The answer is all of the data repeated exactly, with each picture omitted.

RECORDED DATA ->
--*--
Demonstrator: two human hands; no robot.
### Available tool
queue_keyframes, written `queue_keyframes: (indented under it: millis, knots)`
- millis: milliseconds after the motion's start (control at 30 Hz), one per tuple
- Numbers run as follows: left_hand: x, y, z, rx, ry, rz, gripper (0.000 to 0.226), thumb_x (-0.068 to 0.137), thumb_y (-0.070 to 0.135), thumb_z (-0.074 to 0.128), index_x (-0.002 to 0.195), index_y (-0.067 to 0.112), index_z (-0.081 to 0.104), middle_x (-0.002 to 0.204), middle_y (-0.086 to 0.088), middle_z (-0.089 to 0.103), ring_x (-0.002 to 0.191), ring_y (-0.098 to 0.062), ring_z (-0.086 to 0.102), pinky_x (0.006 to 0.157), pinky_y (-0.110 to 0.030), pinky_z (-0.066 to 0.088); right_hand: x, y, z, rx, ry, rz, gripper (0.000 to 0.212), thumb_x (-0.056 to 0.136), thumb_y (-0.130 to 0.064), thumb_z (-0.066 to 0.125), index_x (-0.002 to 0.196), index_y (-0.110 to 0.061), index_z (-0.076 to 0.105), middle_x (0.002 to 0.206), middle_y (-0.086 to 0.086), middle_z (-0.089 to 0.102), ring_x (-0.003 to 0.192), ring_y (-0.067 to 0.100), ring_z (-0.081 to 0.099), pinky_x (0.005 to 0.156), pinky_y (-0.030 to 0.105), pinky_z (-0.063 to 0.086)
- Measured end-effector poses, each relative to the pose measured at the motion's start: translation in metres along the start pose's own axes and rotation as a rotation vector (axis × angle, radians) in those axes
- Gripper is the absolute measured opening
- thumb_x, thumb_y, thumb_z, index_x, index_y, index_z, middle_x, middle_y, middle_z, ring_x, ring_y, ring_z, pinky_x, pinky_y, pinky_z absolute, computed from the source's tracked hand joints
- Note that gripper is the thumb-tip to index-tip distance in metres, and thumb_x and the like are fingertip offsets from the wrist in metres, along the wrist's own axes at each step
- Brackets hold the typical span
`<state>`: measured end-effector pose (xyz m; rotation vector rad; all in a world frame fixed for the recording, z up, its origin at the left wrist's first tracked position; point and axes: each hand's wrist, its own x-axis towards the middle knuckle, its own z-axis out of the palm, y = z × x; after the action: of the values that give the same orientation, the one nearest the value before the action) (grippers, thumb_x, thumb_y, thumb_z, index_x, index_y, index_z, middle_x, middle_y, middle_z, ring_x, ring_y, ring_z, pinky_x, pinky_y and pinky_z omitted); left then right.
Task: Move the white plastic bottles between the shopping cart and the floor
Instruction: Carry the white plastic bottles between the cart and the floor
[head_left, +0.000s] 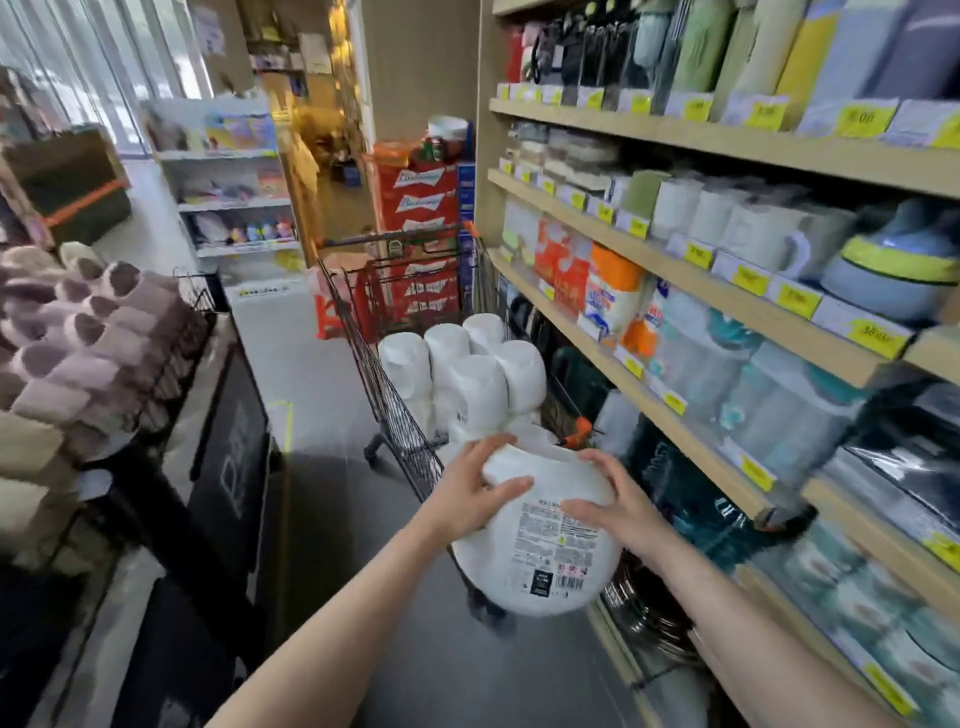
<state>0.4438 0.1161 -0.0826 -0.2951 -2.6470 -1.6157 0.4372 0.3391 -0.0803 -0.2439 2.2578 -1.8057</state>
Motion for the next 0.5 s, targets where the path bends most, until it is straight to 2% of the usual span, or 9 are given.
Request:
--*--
EXPECTED OUTPUT ->
Demonstrator: two human hands; no robot.
### Available tool
queue_keyframes, written `queue_keyframes: (indented under it: millis, knots)`
- millis: milliseconds after the motion's start (control at 30 Hz), one per tuple
- Numbers run as follows: left_hand: x, y, z, rx, ry, rz, gripper (0.000 to 0.226), thumb_x (-0.068 to 0.137), thumb_y (-0.070 to 0.135), thumb_z (-0.074 to 0.128), index_x (-0.002 to 0.195), index_y (-0.067 to 0.112), index_z (-0.081 to 0.104), middle_x (-0.002 to 0.204), middle_y (-0.086 to 0.088), middle_z (-0.089 to 0.103), ring_x (-0.002 to 0.191), ring_y (-0.098 to 0.062), ring_z (-0.086 to 0.102), pinky_x (0.006 to 0.157), pinky_y (-0.110 to 0.030), pinky_z (-0.066 to 0.088); right_hand: x, y, z, rx, ry, rz, gripper (0.000 to 0.212), thumb_x (-0.056 to 0.136), thumb_y (-0.130 to 0.064), thumb_z (-0.066 to 0.125), index_x (-0.002 to 0.196), index_y (-0.110 to 0.061), index_z (-0.076 to 0.105), middle_x (0.002 to 0.206), middle_y (-0.086 to 0.086), middle_z (-0.089 to 0.102), ring_x (-0.003 to 0.192), ring_y (-0.067 to 0.100), ring_z (-0.081 to 0.099), pinky_x (0.005 to 0.156), pinky_y (-0.030 to 0.105), pinky_z (-0.063 to 0.086)
- Measured end-effector poses, each relative to the pose measured at the motion's start: translation in metres along the start pose's own axes and rotation as a rotation vector (axis × angle, radians) in those axes
- Gripper is the absolute measured opening
- thumb_x, thumb_y, thumb_z, index_x, index_y, index_z, middle_x, middle_y, middle_z, ring_x, ring_y, ring_z, pinky_x, pinky_y, pinky_z absolute, computed from the source's tracked hand joints
- Note that gripper is the thumb-tip to index-tip distance in metres, and thumb_x and the like are fingertip offsets from the wrist in metres, along the wrist's own axes at each step
- Brackets hold the typical span
`<state>`: measured end-effector pose (xyz m; rotation vector rad; all in a world frame fixed for the recording, z up, its origin at the left wrist's first tracked position; point and axes: each hand's wrist, its own x-axis towards the middle knuckle, its own z-axis out of the palm, y = z × x; after the action: of the values that give the same orientation, the one nearest the value before the action) (grippers, thumb_x, thumb_y, thumb_z, index_x, index_y, index_z, middle_x, middle_y, middle_z, ring_x, ring_y, ring_z, pinky_x, pinky_y and pinky_z omitted); left then right.
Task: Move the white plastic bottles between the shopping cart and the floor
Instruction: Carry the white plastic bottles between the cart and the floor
[head_left, +0.000s] 
<state>0.4438 0.1161 -0.0826 -0.2951 -2.6470 -1.6157 0.4372 0.3391 -0.0803 -0.2439 2.2578 -1.8057</state>
Motion for the next 0.5 s, targets where the path bends most, until it is straight to 2% of the usual span, or 9 are given.
Request:

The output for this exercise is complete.